Comb, Prune, Distill: Towards Unified Pruning for Vision Model Compression
Jonas Schmitt, Ruiping Liu, Junwei Zheng, Jiaming Zhang, Rainer Stiefelhagen
TL;DR
CPD addresses the need for resource-efficient vision models by proposing a model- and task-agnostic pruning framework that unifies pruning with knowledge distillation. It introduces a Combing step to automatically resolve layer dependencies, a Hessian-based Pruning pipeline to select and remove channels, and a Distillation step to transfer knowledge from the full model to the pruned one. Empirically, CPD yields substantial speedups in classification (up to 4.31×) and notable latency reductions in segmentation (≈48% and 26%) with modest accuracy or mIoU losses, across CNNs and Vision Transformers on ImageNet and ADE20K. The work demonstrates broad generalization and practical impact for deploying compact models in resource-constrained settings, such as intelligent transportation systems and robotics, while outlining directions to extend the framework to other architectures and tasks.
Abstract
Lightweight and effective models are essential for devices with limited resources, such as intelligent vehicles.
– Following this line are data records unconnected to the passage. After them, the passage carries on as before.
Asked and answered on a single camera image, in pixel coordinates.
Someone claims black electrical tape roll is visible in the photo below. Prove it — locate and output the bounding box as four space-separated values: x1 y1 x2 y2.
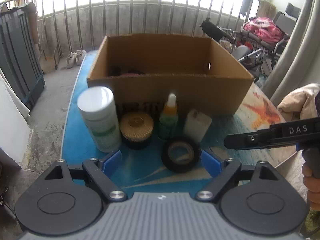
161 137 200 173

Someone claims gold lid black jar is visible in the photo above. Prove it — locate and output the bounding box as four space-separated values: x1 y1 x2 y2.
119 111 154 150

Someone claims white USB wall charger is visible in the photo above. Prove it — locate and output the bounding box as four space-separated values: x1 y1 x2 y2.
183 109 212 143

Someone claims green dropper bottle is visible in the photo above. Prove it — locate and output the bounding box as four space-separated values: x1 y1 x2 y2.
158 93 178 140

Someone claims white green supplement bottle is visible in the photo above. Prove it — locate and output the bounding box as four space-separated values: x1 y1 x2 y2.
76 86 121 153

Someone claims pink collapsible silicone cup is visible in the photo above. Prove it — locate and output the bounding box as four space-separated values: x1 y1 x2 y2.
121 73 141 77

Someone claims black cylindrical device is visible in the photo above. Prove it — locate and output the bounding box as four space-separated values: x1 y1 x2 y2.
110 67 123 76

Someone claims person's right hand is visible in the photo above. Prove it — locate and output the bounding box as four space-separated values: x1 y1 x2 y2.
302 163 320 211

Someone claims blue ocean print mat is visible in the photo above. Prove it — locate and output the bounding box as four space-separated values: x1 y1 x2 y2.
61 50 300 194

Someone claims beige curtain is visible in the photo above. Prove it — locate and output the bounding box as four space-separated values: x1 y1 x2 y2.
262 0 319 106

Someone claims large brown cardboard box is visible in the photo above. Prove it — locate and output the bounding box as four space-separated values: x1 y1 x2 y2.
87 34 253 116

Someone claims wheelchair with pink blanket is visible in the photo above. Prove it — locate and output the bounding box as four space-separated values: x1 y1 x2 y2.
200 3 300 82

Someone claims pair of beige shoes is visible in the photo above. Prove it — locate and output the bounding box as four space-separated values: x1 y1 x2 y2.
66 50 87 68

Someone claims dark grey plastic cabinet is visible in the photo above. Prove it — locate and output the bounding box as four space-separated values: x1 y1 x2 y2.
1 3 45 110

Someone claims metal balcony railing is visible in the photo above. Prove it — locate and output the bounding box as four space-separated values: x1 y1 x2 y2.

Structured pruning offers a promising approach to model compression and efficiency enhancement. However, existing methods often tie pruning techniques to specific model architectures or vision tasks. To address this limitation, we propose a novel unified pruning framework Comb, Prune, Distill (CPD), which addresses both model-agnostic and task-agnostic concerns simultaneously. Our framework employs a combing step to resolve hierarchical layer-wise dependency issues, enabling architecture independence. Additionally, the pruning pipeline adaptively remove parameters based on the importance scoring metrics regardless of vision tasks. To support the model in retaining its learned information, we introduce knowledge distillation during the pruning step. Extensive experiments demonstrate the generalizability of our framework, encompassing both convolutional neural network (CNN) and transformer models, as well as image classification and segmentation tasks. In image classification we achieve a speedup of up to x4.3 with a accuracy loss of 1.8% and in semantic segmentation up to x1.89 with a 5.1% loss in mIoU.